Data supplied START

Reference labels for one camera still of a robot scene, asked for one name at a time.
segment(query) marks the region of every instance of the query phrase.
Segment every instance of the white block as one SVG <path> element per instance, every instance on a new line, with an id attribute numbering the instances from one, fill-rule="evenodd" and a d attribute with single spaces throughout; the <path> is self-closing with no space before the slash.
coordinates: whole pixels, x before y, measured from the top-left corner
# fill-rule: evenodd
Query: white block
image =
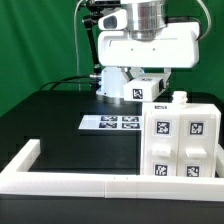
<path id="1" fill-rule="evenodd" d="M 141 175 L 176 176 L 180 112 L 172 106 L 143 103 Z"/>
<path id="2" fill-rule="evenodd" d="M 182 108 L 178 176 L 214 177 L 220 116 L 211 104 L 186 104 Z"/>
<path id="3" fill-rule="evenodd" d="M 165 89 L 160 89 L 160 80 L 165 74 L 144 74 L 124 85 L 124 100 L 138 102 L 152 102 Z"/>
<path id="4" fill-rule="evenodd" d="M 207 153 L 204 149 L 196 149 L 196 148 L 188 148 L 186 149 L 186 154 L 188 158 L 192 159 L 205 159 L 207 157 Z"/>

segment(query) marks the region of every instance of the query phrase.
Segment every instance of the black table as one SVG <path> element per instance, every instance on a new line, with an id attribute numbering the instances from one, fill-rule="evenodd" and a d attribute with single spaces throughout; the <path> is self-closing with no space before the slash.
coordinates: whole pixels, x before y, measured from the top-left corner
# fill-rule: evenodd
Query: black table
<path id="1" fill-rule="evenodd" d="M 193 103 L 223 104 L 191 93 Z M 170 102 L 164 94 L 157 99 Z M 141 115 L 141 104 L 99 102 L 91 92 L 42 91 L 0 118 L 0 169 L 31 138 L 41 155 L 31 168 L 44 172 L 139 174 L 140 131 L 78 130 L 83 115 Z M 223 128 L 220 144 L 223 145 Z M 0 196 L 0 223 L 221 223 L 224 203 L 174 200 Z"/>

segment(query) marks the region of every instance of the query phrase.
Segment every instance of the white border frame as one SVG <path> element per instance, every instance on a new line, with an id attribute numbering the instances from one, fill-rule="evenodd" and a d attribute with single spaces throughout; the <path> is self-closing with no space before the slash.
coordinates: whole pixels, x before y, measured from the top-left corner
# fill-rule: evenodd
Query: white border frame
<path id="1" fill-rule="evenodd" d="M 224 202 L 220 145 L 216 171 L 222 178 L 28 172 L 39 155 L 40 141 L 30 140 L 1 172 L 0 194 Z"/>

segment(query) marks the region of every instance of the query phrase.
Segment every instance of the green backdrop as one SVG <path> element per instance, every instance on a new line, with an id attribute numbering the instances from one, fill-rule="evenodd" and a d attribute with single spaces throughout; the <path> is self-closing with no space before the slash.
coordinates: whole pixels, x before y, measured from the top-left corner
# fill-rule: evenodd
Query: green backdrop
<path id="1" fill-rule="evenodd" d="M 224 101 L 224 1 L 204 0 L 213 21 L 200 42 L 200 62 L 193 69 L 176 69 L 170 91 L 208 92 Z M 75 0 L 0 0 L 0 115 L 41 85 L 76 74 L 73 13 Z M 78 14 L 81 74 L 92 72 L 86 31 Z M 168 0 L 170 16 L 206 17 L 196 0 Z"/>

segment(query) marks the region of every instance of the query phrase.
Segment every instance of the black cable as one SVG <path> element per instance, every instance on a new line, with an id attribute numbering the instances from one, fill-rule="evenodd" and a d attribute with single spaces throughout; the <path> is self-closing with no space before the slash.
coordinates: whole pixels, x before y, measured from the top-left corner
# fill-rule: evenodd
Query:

Data supplied END

* What is being asked: Return each line of the data where the word "block" appears.

* Solution to this exercise:
Segment every instance of the white block as one SVG <path> element per instance, every instance on a new line, with an id attribute numbering the instances from one, fill-rule="evenodd" and a d attribute with single spaces throughout; the <path> is self-closing with no space before the slash.
Query: white block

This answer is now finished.